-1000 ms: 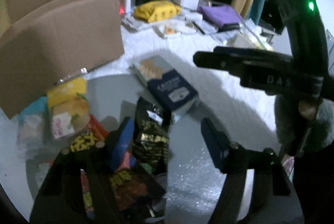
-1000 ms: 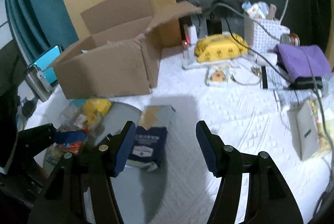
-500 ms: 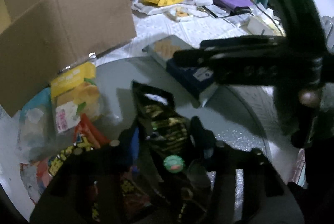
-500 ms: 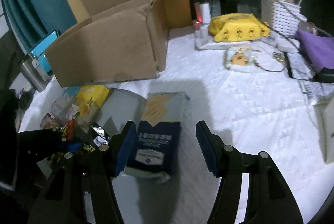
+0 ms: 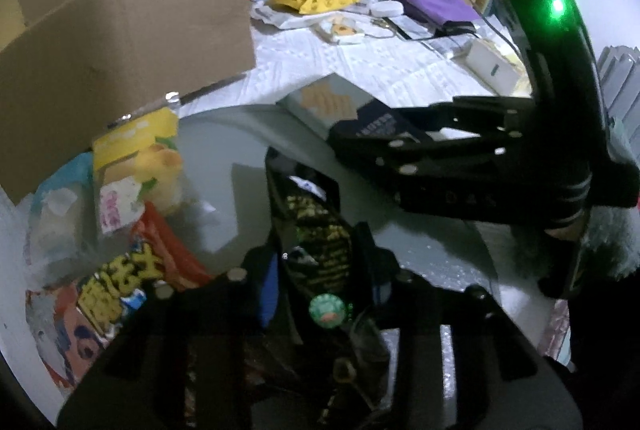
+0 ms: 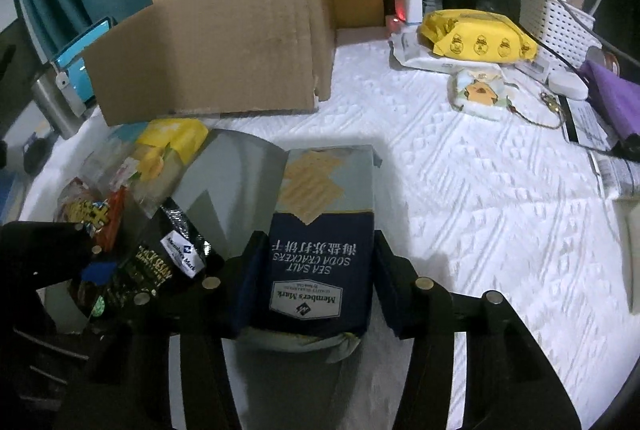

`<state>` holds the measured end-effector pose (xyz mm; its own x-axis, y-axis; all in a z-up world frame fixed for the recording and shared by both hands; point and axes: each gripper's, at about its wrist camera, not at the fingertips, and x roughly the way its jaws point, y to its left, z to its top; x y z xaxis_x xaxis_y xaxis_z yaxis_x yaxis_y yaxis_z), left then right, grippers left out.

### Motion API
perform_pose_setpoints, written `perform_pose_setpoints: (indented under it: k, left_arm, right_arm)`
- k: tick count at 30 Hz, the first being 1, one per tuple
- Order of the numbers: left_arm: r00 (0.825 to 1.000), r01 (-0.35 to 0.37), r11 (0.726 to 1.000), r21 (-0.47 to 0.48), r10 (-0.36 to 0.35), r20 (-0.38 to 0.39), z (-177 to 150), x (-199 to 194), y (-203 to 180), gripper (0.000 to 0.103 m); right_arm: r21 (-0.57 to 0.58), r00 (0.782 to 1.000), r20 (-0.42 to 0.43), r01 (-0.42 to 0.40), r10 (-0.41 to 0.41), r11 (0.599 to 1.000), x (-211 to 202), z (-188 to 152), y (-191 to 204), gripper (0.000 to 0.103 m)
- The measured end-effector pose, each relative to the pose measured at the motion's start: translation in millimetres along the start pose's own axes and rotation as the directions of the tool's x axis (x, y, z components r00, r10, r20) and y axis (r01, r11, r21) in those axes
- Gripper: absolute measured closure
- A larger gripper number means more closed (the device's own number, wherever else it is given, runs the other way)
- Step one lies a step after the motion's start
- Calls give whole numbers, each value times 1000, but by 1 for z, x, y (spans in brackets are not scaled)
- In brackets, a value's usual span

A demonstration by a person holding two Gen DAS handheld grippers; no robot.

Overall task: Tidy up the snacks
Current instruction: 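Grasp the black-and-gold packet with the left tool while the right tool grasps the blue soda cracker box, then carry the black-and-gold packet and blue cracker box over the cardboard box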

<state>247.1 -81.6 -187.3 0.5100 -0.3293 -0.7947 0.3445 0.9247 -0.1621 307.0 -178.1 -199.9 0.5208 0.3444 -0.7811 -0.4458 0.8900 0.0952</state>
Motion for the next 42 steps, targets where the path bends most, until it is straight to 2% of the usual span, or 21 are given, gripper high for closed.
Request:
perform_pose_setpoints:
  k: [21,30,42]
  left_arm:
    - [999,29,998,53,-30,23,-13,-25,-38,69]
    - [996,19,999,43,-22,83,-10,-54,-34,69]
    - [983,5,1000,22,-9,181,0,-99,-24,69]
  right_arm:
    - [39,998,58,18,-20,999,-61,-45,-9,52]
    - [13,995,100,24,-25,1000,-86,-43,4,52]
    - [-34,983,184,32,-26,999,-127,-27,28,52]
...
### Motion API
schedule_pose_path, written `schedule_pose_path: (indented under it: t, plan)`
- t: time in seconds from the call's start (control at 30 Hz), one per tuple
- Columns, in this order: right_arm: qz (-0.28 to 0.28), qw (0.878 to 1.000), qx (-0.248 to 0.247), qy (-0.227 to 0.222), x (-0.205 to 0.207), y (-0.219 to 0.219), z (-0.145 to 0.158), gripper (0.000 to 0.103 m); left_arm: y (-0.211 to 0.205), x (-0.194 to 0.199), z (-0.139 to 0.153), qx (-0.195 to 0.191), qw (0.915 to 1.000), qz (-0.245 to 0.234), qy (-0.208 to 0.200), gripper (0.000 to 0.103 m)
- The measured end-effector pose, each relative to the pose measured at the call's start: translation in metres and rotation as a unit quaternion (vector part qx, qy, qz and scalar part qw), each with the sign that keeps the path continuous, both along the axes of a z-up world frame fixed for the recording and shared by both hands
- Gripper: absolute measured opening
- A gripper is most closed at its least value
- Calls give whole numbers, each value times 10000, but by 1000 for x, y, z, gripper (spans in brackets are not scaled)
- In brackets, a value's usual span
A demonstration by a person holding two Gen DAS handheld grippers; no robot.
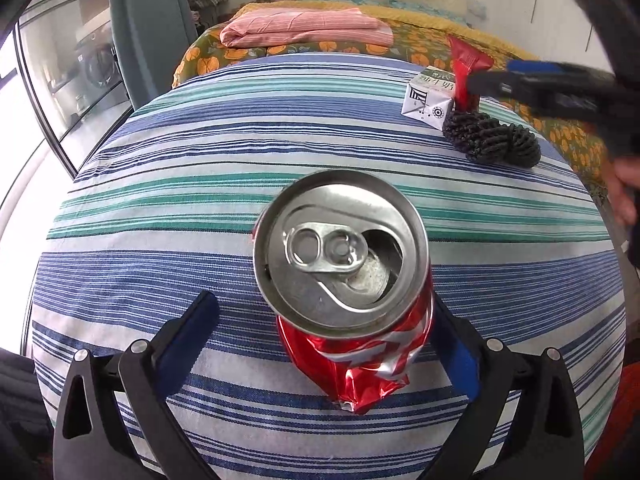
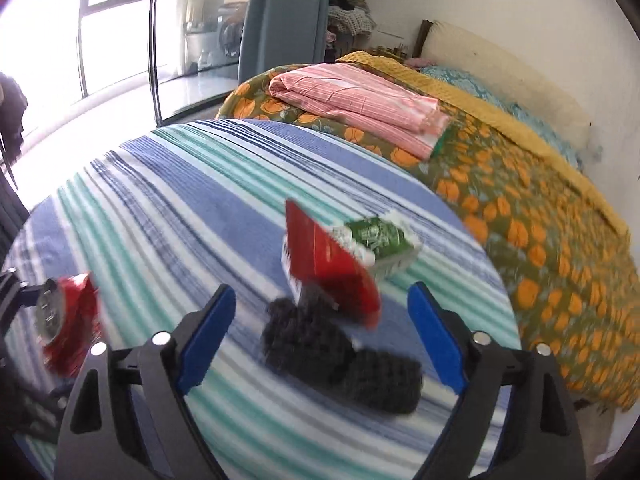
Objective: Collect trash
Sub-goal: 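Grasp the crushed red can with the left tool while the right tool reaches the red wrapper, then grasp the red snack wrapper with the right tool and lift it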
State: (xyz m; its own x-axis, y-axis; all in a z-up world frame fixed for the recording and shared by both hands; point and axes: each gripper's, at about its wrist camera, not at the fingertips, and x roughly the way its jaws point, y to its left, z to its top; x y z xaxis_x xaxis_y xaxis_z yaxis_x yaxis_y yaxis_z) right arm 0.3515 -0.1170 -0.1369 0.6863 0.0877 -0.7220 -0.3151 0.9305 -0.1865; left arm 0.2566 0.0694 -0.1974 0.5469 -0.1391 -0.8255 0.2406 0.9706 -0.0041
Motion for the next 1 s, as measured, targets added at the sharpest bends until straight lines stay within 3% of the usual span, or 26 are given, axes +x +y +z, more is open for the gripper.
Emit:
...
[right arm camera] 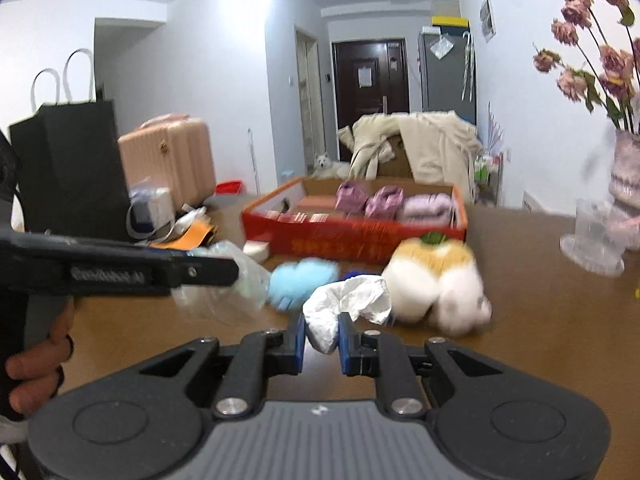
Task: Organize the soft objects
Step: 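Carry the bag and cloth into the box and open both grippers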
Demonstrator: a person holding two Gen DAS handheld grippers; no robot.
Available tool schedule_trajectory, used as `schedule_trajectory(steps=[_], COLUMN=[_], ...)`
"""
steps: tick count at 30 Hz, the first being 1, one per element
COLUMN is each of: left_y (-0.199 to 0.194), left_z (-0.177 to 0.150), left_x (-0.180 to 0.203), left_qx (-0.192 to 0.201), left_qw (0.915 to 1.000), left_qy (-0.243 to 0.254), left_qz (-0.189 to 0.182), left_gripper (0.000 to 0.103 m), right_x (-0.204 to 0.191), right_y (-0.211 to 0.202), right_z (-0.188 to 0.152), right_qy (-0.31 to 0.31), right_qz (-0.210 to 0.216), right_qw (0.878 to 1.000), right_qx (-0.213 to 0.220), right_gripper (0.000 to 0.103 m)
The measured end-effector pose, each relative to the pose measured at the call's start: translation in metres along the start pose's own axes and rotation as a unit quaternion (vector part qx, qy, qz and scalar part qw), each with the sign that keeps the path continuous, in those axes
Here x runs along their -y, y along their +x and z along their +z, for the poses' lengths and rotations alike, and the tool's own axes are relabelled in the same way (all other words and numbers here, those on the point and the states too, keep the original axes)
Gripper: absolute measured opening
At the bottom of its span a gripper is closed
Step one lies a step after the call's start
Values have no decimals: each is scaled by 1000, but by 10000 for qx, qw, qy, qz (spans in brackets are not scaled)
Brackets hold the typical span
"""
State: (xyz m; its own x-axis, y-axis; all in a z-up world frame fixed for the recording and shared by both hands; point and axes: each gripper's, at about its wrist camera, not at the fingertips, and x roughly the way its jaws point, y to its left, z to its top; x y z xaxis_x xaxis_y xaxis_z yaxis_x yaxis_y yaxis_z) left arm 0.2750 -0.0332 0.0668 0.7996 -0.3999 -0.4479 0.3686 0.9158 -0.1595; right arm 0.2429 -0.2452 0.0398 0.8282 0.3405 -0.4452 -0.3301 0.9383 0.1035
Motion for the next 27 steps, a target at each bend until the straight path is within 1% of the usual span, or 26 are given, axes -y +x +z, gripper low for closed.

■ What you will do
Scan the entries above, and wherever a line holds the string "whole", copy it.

■ Result of the task
- Calls give whole numbers, each value times 1000, but by 1 for z, x, y (spans in brackets are not scaled)
- Calls give whole numbers, each value times 10000, but by 1000 for x, y, z, gripper (spans in brackets are not scaled)

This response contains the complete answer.